(DATASET RECORDS)

---------------

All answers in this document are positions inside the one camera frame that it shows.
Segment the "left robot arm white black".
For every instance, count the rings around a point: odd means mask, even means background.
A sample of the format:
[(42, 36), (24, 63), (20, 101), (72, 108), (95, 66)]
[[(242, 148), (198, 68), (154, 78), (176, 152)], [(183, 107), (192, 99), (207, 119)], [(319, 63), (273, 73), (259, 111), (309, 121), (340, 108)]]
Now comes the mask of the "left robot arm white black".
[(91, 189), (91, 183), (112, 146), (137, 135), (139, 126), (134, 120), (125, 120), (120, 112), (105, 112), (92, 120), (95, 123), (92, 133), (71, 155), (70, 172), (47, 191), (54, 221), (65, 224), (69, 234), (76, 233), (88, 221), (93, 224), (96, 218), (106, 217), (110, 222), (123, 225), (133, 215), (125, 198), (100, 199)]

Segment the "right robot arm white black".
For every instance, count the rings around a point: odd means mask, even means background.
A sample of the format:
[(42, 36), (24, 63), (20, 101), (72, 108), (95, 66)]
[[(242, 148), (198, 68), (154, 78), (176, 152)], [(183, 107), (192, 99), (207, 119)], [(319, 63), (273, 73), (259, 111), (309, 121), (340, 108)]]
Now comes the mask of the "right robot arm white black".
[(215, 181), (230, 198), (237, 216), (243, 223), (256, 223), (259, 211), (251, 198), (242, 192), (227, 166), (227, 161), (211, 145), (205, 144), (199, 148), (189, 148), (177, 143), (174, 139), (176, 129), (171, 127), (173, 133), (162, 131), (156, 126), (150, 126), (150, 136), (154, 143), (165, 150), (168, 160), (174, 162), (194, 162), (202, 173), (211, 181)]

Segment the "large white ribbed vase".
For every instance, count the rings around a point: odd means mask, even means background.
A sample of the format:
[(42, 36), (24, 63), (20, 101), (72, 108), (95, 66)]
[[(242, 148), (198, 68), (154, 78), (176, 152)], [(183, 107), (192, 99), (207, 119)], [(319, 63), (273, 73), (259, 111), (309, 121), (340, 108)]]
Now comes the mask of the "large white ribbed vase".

---------------

(EXERCISE AIM)
Print the entries once more, character for character.

(SOLUTION TO THE EXERCISE)
All answers in this document are positions inside the one camera frame that it shows.
Segment the "left robot arm white black".
For every instance, count the rings around a point: odd means mask, even means background.
A sample of the format:
[(42, 36), (24, 63), (20, 101), (72, 108), (95, 66)]
[[(242, 148), (198, 68), (154, 78), (176, 152)], [(183, 107), (192, 99), (207, 119)], [(319, 63), (273, 73), (259, 111), (309, 121), (340, 108)]]
Now comes the mask of the "left robot arm white black".
[(91, 189), (91, 183), (112, 146), (137, 135), (139, 126), (134, 120), (125, 120), (120, 112), (105, 112), (92, 120), (95, 123), (92, 133), (71, 155), (70, 172), (47, 191), (54, 221), (65, 224), (69, 234), (76, 233), (88, 221), (93, 224), (96, 218), (106, 217), (110, 222), (123, 225), (133, 215), (125, 198), (100, 199)]

Segment the "right robot arm white black".
For every instance, count the rings around a point: odd means mask, even means background.
A sample of the format:
[(42, 36), (24, 63), (20, 101), (72, 108), (95, 66)]
[[(242, 148), (198, 68), (154, 78), (176, 152)], [(183, 107), (192, 99), (207, 119)], [(319, 63), (273, 73), (259, 111), (309, 121), (340, 108)]]
Now comes the mask of the "right robot arm white black".
[(215, 181), (230, 198), (237, 216), (243, 223), (256, 223), (259, 211), (251, 198), (242, 192), (227, 166), (227, 161), (211, 145), (205, 144), (199, 148), (189, 148), (177, 143), (174, 139), (176, 129), (171, 127), (173, 133), (162, 131), (156, 126), (150, 126), (150, 136), (154, 143), (165, 150), (168, 160), (174, 162), (194, 162), (202, 173), (211, 181)]

Segment the "large white ribbed vase".
For every instance, count the rings around a point: odd means mask, even means background.
A sample of the format:
[(42, 36), (24, 63), (20, 101), (72, 108), (95, 66)]
[[(242, 148), (198, 68), (154, 78), (176, 152)], [(183, 107), (192, 99), (207, 119)], [(319, 63), (273, 73), (259, 111), (309, 121), (340, 108)]]
Now comes the mask of the "large white ribbed vase".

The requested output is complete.